Wisdom Works: Older Adults with Physical Limitations Benefit from Wisdom

Research has identified a number of factors associated with subjective well-being. In particular, studies have shown that physical health, functional limitations, and self-rated health all have an association with reported levels of subjective well-being. Recently, researchers have also looked at the role that wisdom might play in terms of an older adults’ subjective well-being, and have found that it too has a positive association with these scores. A just-published study looks at whether wisdom might have a stronger association with subjective well-being among those older adults who were facing greater limitations in their physical health.

In order to determine whether wisdom had a greater impact on subjective well-being for individuals with physical limitations, the researchers compared a population of 156 community residents with 41 older adults who were hospice patients or nursing home residents.

The measurable definition of wisdom that these researchers used was “an integration of cognitive, reflective, and compassionate dimensions.” The cognitive dimension of wisdom includes a desire to know a deeper truth about truths about life, such as knowledge and acceptance of positive and negative sides of human nature and life’s unpredictability and uncertainties. The reflective dimension involves self-examination, self-awareness, and self-insight. The compassionate dimension involves a sympathetic and compassionate love for all and a motivation to enhance others’ well-being. As for subjective well-being, the authors describe this as “high satisfaction with life, the presence of pleasant emotions, such as cheerfulness, and the absence of depressive symptoms.”

Before looking at the impact of wisdom on subjective well-being, the researchers looked at other factors in the population studied that were associated with better subjective well-being. They found that self-reported good health, social involvement, and lack of economic pressures were associated with greater subjective well-being. Being in nursing or hospice care was associated with lower subjective well-being scores. Taken together, these factors accounted for 50 percent of the overall variation in subjective well-being scores among study participants.
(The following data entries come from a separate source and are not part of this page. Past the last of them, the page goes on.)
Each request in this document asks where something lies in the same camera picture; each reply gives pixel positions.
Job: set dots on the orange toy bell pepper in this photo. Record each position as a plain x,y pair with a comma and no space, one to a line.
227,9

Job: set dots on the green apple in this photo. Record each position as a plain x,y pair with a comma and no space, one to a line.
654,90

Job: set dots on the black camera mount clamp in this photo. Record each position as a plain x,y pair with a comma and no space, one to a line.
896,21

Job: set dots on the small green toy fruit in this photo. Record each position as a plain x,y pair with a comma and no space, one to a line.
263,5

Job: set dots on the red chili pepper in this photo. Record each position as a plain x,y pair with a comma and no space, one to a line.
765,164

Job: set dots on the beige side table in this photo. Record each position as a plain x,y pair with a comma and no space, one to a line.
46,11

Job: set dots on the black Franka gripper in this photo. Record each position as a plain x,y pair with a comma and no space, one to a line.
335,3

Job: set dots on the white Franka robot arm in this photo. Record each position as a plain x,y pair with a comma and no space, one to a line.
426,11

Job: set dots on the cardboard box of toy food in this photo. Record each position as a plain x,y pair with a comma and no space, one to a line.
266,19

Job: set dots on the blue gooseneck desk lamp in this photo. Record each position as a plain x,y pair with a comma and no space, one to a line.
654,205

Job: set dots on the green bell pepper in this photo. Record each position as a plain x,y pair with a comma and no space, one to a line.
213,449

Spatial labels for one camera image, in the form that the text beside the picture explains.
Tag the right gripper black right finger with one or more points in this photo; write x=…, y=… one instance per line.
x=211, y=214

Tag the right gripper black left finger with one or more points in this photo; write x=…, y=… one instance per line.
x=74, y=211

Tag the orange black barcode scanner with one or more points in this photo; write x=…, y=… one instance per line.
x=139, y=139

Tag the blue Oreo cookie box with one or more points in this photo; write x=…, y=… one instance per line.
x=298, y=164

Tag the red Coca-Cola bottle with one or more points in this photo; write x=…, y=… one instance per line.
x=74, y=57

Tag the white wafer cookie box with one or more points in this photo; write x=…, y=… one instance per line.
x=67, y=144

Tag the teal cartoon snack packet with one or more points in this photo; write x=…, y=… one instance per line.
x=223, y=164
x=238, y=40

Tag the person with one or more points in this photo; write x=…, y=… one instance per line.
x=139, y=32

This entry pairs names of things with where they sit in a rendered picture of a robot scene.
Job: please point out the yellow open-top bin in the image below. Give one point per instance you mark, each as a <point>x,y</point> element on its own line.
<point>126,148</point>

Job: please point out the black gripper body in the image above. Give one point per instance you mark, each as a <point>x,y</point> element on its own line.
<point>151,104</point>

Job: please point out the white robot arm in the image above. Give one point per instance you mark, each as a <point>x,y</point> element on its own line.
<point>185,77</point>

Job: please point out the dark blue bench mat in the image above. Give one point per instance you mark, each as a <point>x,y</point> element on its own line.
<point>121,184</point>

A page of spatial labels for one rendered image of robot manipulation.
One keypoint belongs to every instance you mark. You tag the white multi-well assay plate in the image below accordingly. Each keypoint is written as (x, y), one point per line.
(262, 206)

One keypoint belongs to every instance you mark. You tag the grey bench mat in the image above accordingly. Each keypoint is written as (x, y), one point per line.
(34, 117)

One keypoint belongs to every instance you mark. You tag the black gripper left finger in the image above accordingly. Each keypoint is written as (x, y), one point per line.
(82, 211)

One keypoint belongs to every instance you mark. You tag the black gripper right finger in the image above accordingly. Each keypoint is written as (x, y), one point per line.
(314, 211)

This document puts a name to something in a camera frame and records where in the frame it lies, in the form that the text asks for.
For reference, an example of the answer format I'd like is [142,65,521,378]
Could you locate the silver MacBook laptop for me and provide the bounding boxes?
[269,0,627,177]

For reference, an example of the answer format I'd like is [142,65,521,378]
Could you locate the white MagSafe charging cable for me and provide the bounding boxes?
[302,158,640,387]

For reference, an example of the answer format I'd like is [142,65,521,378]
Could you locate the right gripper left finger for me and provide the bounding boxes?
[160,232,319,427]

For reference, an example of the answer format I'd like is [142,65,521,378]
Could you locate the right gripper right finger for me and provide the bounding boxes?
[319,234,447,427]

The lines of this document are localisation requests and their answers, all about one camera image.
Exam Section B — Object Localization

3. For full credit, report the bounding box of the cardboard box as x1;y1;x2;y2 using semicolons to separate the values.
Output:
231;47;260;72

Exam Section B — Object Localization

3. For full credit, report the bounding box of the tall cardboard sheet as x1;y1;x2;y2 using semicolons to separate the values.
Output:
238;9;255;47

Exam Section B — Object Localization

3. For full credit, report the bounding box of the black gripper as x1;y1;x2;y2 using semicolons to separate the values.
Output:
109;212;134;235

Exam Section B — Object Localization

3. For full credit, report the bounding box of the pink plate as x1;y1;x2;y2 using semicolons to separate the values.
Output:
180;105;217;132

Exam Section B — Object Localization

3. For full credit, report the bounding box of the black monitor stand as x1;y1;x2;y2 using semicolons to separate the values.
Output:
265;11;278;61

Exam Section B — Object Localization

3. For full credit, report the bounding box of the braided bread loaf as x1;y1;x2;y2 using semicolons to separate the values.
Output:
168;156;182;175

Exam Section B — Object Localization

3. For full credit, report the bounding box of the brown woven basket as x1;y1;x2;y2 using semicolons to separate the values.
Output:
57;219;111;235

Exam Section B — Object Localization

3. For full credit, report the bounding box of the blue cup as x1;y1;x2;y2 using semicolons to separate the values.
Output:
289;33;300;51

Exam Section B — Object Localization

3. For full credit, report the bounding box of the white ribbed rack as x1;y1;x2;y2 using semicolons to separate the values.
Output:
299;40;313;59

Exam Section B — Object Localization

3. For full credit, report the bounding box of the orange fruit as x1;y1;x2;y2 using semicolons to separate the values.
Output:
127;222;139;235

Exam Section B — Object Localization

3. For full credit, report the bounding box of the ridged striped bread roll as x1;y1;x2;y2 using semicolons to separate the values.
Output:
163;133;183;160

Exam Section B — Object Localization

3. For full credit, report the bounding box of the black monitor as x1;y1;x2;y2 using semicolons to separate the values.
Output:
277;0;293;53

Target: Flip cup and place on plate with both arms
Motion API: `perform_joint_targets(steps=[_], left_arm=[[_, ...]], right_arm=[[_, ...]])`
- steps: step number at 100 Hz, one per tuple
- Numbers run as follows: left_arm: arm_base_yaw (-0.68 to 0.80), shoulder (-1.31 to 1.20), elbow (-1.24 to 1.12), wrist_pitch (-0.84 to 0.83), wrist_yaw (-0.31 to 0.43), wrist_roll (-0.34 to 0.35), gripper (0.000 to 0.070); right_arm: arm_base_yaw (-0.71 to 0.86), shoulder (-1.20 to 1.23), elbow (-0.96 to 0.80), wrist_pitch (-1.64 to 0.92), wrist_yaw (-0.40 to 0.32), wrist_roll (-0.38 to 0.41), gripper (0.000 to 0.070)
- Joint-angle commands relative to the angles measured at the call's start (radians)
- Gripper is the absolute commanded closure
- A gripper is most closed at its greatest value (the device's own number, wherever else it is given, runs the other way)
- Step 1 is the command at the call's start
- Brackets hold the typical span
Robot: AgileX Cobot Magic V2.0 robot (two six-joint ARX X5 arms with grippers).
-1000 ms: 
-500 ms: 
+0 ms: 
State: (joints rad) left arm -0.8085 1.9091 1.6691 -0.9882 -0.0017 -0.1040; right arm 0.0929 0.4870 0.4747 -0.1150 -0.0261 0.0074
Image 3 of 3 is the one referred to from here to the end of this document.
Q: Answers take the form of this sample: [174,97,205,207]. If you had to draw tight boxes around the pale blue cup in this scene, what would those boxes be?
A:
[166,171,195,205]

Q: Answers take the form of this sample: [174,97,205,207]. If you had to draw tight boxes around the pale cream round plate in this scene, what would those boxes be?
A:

Turning to the impact of wisdom, this factor explained an additional 5 percent of the overall variation in subjective well-being scores. Comparing the community group and the nursing care/hospice group showed that the effect of wisdom on subjective well-being was significantly stronger in the latter group. Members of either group with a score of 4.45 or better on the wisdom scale had similar scores on the subjective well-being scale, but the main differences between the two groups showed for those individuals with low wisdom scores.

One theory of why wisdom has a positive impact on subjective well-being is that wisdom can provide a sense of mastery over one’s environment and a sense of purpose. In addition to testing whether wisdom had a stronger association with subjective well-being when an older individual is faced with physical limitations, this study looked at the question of whether senses of mastery and purpose account for the association between wisdom and subjective well-being, and found that they did account for some but not all of the association between wisdom and subjective well-being.

The authors conclude that “this suggests that wisdom is indeed a valuable asset for older adults at the end of life, because it may help them optimize their well-being by selecting goals that are still attainable, such as giving and receiving love, gratitude, and forgiveness, and thereby compensate for social and physical losses that are inevitable at the last stage of life.” They go on to observe that “this study suggests that successful aging also depends on cognitive, reflective and compassionate dimensions, which might be the result of lifelong psychosocial growth.” Researchers and theorists suggest that wisdom is facilitated by wise role models, and having opportunities for psychosocial growth such as occupational or volunteer experiences that promote reflection, compassion, and the search for a deeper meaning in life. Some older adults will have had such opportunities earlier in life, but it is perhaps worth considering how the aging services and senior living sectors can provide such opportunities to the older adults that they serve. The wisdom that can be gained from such opportunities can help buoy subjective well-being at times when other limitations are taking their toll, creating “a meaningful and satisfying old age that does not depend on physical health and vigor.”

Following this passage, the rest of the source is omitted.